Fat globules in cows' milk are surrounded by membranes. Some people
make antibodies to these membranes. The antibodies cause human
platelets to clump together, at least in the laboratory. It is thought
that this occurs in real life, encouraging clotting in patients who
have the antibodies. The antibodies also bind to natural killer cells,
one of whose functions is to reduce inflammation. When the antibodies
are bound to them, the action of these cells is suppressed, increasing
inflammation. We know that inflammation plays a part in coronary heart
disease. Homogenisation breaks up milk fat globules, increasing the
surface area of the membrane, which is likely to increase the antibody
response. Xanthine oxidase has been suggested as the part of the milk
fat globule membrane that causes the formation of antibodies, but other
components may be involved."
Laura Paajanen, Division of Nutrition at the University of Helsinki, and Tuula Tuure, Researcher at Vailo Ltd., et al., wrote in their 2003 article, "No Difference in Symptoms During Challenges with Homogenized and Unhomogenized Cow's Milk in Subjects with Subjective Hypersensitivity to Homogenized Milk," published in the Journal of Dairy Research:
"In the present study…[n]o
differences in the symptoms during the challenges with the homogenized
and the unhomogenized milk were discerned. Our findings are in
agreement with the data of previous double-blind studies: in
double-blind, placebo-controlled trials no difference between the
homogenized and the unhomogenized milk has been shown in the symptoms
of cow's milk allergic children (Høst & Samuelsson, 1988) or of
lactose intolerant adults (Vesa & Korpela, 1994) or in the symptoms
and complement receptor expression of milk hypersensitive, lactose
intolerant or control subjects
(Pelto et al. 2000)."
Andrew J. Clifford, PhD, Department of Nutrition at the University of California Davis, Charles Y. Ho, PhD, Division of Biological Sciences at Emporia State University, and Helene Swenerton, PhD, Department of Nutrition at the University of California at Davis, wrote in their Aug. 1983 article, "Homogenized Bovine Milk Xanthine Oxidase: A Critique of the Hypothesis Relating to Plasmalogen Depletion and Cardiovascular Disease," in The American Journal of Clinical Nutrition:
"Homogenized milk was first proposed as a culprit in the development of heart disease
in 1971 [by Dr.
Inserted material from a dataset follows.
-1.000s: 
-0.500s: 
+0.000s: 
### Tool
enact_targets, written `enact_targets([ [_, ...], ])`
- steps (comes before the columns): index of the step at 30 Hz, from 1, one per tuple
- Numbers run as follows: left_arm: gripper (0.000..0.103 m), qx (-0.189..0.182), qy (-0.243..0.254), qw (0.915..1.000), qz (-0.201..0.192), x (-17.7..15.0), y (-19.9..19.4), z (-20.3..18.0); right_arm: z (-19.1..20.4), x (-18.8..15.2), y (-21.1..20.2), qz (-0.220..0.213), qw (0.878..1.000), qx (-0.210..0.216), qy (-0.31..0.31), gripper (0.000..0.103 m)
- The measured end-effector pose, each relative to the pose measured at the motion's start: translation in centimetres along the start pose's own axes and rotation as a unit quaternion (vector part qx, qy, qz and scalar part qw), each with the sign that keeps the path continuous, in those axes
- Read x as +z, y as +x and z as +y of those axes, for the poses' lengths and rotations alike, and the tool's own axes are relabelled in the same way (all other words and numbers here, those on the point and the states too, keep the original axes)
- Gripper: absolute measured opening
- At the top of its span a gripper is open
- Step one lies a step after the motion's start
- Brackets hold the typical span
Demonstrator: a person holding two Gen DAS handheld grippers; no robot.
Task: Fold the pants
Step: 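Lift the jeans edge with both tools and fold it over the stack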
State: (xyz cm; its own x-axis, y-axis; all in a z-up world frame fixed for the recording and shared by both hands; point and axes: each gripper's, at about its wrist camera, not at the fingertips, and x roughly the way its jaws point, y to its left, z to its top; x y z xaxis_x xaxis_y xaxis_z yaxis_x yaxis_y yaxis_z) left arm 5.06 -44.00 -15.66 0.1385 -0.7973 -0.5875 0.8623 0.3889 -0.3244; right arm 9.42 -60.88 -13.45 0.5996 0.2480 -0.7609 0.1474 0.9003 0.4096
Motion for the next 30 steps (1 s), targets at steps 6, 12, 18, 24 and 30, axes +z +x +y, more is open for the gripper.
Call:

Kurt Oster].
Homogenization of milk was described as a 'procedure which foists
unnaturally small particles on our digestive tract.' Xanthine oxidase,
absorbed from micro- sized lipid droplets of homogenized milk, was
reported to cause tissue damage
and initiate the atherosclerotic process which culminates in ischemic
The plasmalogen depletion/xanthine oxidase hypothesis has been reviewed and discussed
in relation to recently published experimental data...
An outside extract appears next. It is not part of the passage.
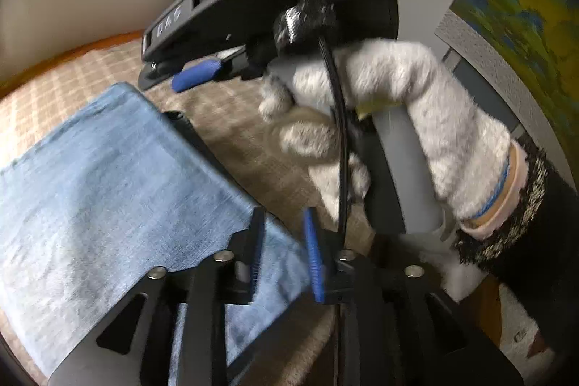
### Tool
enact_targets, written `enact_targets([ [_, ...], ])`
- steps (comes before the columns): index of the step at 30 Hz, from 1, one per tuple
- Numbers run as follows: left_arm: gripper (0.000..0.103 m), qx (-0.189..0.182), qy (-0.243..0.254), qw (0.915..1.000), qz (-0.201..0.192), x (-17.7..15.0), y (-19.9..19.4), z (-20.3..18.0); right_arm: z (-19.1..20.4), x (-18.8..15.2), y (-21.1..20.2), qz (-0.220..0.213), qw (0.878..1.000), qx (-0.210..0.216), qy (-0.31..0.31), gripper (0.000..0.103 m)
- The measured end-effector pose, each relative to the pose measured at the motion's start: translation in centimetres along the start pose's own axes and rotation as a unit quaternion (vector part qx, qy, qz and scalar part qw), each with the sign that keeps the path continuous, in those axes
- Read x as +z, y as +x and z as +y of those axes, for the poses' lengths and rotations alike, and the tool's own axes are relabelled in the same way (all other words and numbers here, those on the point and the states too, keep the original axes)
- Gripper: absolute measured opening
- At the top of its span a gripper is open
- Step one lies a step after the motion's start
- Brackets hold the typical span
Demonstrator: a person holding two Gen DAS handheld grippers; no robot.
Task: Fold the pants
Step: 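Lift the jeans edge with both tools and fold it over the stack, then open both tools to release the folded jeans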
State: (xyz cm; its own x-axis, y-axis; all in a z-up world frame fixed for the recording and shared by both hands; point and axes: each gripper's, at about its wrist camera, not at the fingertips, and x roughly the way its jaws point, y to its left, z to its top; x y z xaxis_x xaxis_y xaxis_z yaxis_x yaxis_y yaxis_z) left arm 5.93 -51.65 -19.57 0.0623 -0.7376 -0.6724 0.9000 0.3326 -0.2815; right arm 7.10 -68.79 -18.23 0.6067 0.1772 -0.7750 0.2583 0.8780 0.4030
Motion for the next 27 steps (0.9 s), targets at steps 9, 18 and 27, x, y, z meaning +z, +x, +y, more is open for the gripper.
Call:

summary, experimental evidence has failed to substantiate, and in many
cases has refuted, the hypothesis that homogenized bovine milk xanthine
oxidase intake or plasmalogen depletion are causal factors in the
development of atherosclerosis."
Marie-Caroline Michalski, PhD, Researcher at the National Institute of Agriculture at the University of Lyon, et al., wrote in the 2006 article, "Does Homogenization Affect the Human Health Properties of Cow's Milk?," published in Trends in Food Science and Technology:
"Homogenization seems to improve milk digestibility for subjects suffering intestinal disease…
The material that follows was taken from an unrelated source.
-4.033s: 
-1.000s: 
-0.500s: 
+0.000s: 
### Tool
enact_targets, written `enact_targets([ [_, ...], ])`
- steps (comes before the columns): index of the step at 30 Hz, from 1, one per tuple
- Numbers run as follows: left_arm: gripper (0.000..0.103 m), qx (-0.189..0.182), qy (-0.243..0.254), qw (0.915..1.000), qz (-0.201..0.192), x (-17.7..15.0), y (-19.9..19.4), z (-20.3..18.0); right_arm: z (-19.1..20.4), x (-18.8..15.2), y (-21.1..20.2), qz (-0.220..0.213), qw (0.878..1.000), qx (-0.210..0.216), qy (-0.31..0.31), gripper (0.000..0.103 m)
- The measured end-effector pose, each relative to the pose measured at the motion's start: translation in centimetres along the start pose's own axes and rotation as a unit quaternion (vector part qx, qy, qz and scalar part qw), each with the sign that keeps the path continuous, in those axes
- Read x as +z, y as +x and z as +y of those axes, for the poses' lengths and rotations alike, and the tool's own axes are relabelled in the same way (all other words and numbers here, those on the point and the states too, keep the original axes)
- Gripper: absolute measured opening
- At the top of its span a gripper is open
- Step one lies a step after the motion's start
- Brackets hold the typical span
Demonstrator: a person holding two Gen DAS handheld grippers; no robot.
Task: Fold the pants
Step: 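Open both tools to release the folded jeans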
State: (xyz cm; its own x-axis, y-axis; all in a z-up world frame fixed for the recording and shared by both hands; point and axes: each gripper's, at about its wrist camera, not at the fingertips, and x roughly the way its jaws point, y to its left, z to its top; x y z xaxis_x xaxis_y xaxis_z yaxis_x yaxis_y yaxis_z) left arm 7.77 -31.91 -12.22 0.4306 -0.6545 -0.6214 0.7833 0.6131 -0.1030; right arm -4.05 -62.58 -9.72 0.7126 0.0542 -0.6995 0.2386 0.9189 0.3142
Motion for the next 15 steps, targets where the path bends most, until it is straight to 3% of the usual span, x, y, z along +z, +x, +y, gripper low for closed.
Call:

[T]he effects of milk homogenization and heating regarding the bioactivity of casein peptides and the cardiovascular impact of milk consumption should be elucidated. Studies found to date do not show any impact of homogenization on milk allergy or intolerance in humans…"
[Editor's Note: ProCon.org received an e-mail from Dr. Michalski on Mar. 18, 2008 in which she reiterates that to date there is a "lack of clearcut research results" about the effects of homogenization.]